In the study published Feb. 5 in the journal Geophysical Research Letters, researchers found that there may be more than 15 million gallons (58 million liters) of mercury buried in the permafrost of the Northern Hemisphere.
That’s twice as much mercury as can be found in the rest of Earth’s soils, ocean and atmosphere combined and about 10 times the mercury emissions produced by humans in the past 30 years. “It really blew us away,” said Paul Schuster, a hydrologist at the U.S. Geological Survey in Boulder, Colorado, and lead author of the study reports Inside Climate News.
Releases into the environment
Mercury (Hg) is a naturally occurring element and is the only metallic element that is liquid at standard conditions for temperature and pressure. Natural sources, such as volcanoes, are responsible for approximately half of the atmospheric mercury emissions. The other half is human-caused.
Stationary combustion, of which coal-fired power plants are the largest aggregate source, account for 65 percent of human-caused mercury emissions. Emissions from coal combustion are between one and two orders of magnitude higher than emissions from oil combustion, depending on the country, according to a study published in 2000.
The rest of the human-caused mercury emissions come from gold production, which is a significant source of atmospheric mercury in eastern Canada, smelters, cement production, and various other production sources.
Mercury can also enter into the environment through the improper disposal of products containing mercury, such as auto parts, batteries, fluorescent bulbs, medical products, thermometers, and thermostats. Tobacco plants absorb large amounts of heavy metals like mercury from the soil into the leaves. These are subsequently inhaled during tobacco smoking.
Be assured of this – Mercury is toxic and can lead to a number of conditions. including damage to the brain, kidneys, and lungs. Mercury poisoning can result in several diseases, including acrodynia (pink disease), Hunter-Russell syndrome, and Minamata disease.

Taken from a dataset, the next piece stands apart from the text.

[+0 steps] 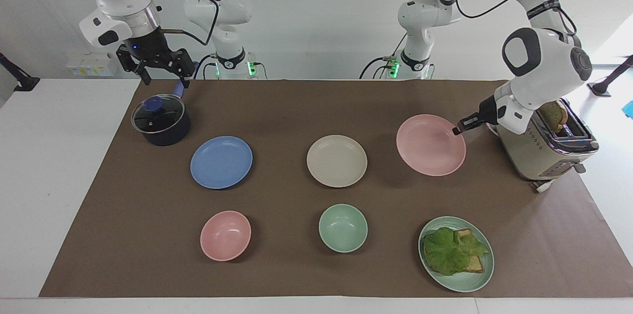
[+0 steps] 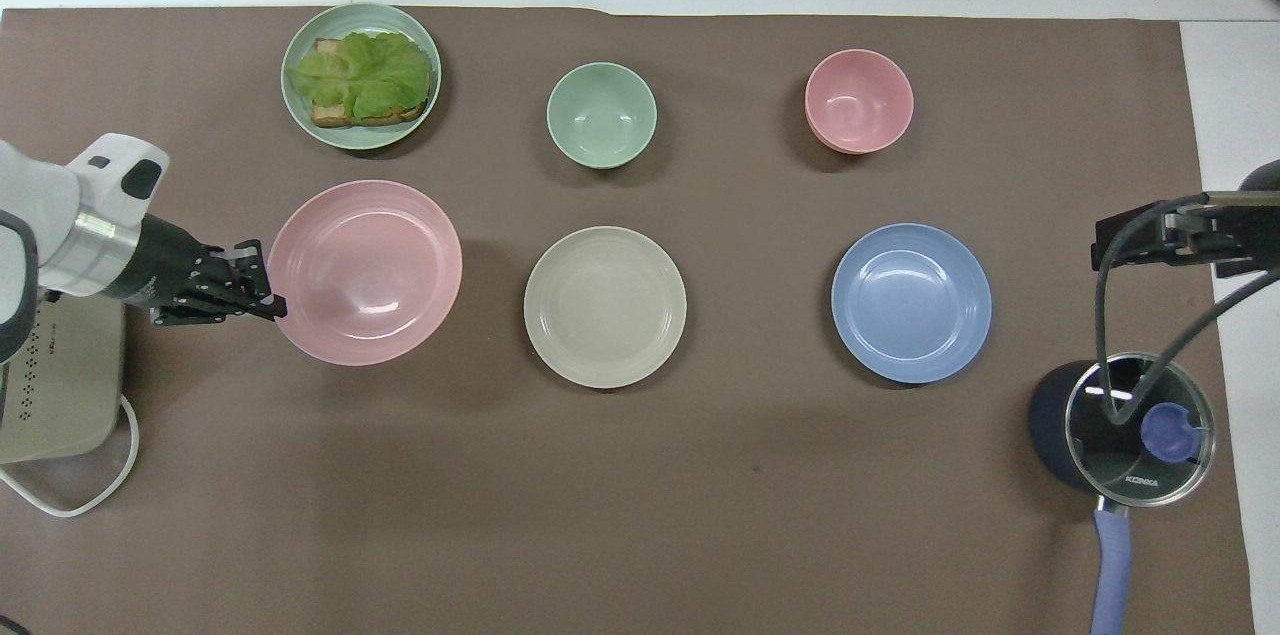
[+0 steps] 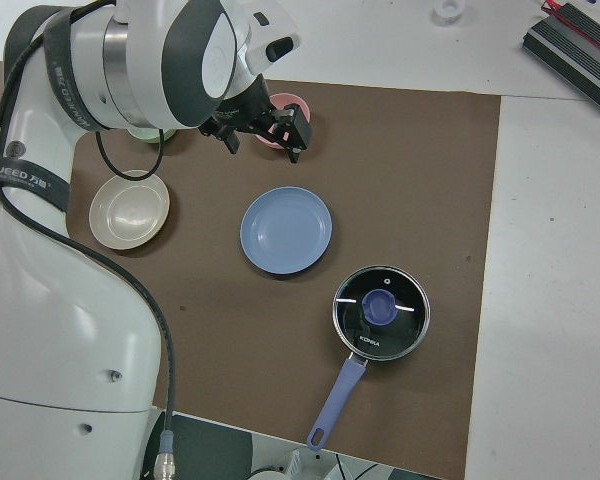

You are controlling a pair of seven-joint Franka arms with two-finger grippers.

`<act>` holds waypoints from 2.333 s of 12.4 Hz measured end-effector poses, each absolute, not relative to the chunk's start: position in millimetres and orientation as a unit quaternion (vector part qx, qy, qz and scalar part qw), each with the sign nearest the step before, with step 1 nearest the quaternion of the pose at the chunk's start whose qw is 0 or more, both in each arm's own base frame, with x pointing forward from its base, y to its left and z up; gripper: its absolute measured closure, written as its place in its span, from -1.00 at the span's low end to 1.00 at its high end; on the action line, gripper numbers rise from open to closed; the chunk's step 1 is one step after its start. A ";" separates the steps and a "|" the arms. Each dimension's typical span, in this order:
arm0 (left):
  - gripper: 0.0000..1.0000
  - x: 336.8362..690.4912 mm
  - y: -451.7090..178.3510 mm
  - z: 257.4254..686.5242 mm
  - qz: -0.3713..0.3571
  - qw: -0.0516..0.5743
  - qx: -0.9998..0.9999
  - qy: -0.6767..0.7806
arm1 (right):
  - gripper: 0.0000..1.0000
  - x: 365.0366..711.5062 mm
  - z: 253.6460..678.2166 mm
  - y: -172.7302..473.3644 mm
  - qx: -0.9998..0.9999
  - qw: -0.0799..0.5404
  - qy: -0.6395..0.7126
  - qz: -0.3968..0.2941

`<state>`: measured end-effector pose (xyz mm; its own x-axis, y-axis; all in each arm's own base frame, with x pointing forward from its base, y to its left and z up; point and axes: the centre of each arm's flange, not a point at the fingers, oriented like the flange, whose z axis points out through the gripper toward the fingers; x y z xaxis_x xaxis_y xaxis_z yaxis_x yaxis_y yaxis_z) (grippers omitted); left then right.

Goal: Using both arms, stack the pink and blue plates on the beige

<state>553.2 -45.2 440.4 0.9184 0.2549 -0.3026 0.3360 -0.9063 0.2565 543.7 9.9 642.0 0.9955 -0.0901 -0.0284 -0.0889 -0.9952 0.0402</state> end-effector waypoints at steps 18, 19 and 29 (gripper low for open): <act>0.74 514.6 -268.6 345.0 -0.067 0.147 0.973 0.167 | -1.00 541.1 643.4 8.0 0.999 0.019 -0.046 -0.014; 0.44 514.6 -268.7 345.1 -0.067 0.147 0.973 0.167 | -1.00 541.1 643.3 8.0 0.999 0.019 -0.046 -0.014; -1.00 545.1 -218.8 381.8 -0.033 0.100 0.982 0.156 | -1.00 541.0 643.1 8.0 0.999 0.020 -0.046 -0.015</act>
<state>545.1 -218.8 381.8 0.9490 0.3001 -0.0966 0.3134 -0.9310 0.1869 541.0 8.0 643.1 0.9953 -0.0928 -0.0274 -0.0917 -0.9950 0.0403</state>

And Mercury’s accumulation in fish and shellfish has been widely documented. Concentrations of mercury are usually in the form of methylmercury, a highly toxic organic compound of mercury, with the shark, swordfish, king mackerel, bluefin tuna, albacore tuna, and tilefish containing higher concentrations of mercury than others.
The danger of melting permafrost
In the Northern Hemisphere, permafrost accounts for about 8.8 million square miles (22.79 million square kilometers) of land — or roughly 24 percent of exposed Earth, according to the National Snow and Ice Data Center.
The Northern Hemisphere’s frozen layer contains thousands of years worth of organic carbon, like plants and animal carcasses. And as climate change causes the Earth to warm, the organic matter that has been frozen starts to thaw and decompose. The decomposition releases gases like methane and carbon dioxide, as well as other long-dormant things like anthrax, ancient bacteria and viruses – and mercury.
“The mercury that ends up being released as a result of the thaw will make its way up into the atmosphere or through the fluvial systems via rivers and streams and wetlands and lakes and even groundwater,” said Schuster. “Sooner or later, all the water on land ends up in the ocean.”
Study covers eight years of research
Over the eight years of the study, researchers drilled 13 permafrost soil cores of varying depths at a number of Alaskan sites along a north-south transect that represented a broad array of characteristics and ages of the permafrost.
Each core was cut into smaller samples, which were photographed, wrapped, labeled, and stored in a portable freezer to be shipped back to the U.S. Geological Survey (USGS) Research Laboratory in Boulder, Colorado, where they were stored at -20 degrees Centigrade until they were analyzed.
Using the mercury contents of their 13 cores as a starting point, the researchers estimated the total amount of mercury sealed away below North American permafrost to be roughly 793 gigagrams — or more than 15 million gallons.
“There would be no environmental problem if everything remained frozen, but we know the Earth is getting warmer,” study author Paul Schuster, said in a statement. “This discovery is a game-changer.”
Live Science points out that while researchers have attempted to quantify the billions of tons of carbon dioxide, methane and even “zombie pathogens” that could be loosed into the air and the oceans by melting permafrost, mercury contamination is an unpredictable issue.
A big concern is that the mercury released could seep into nearby waterways and transform into methylmercury, a toxin that can cause motor impairment and birth defects in animals, Edda Mutter, science director for the Yukon River Inter-Tribal Watershed Council, said in a statement.
“Rural communities in Alaska and other northern areas have a subsistence lifestyle, making them vulnerable to methylmercury contaminating their food supply,” Mutter added.
The researchers are currently working on a follow-up study modeling the release of permafrost due to climate change, according to the statement.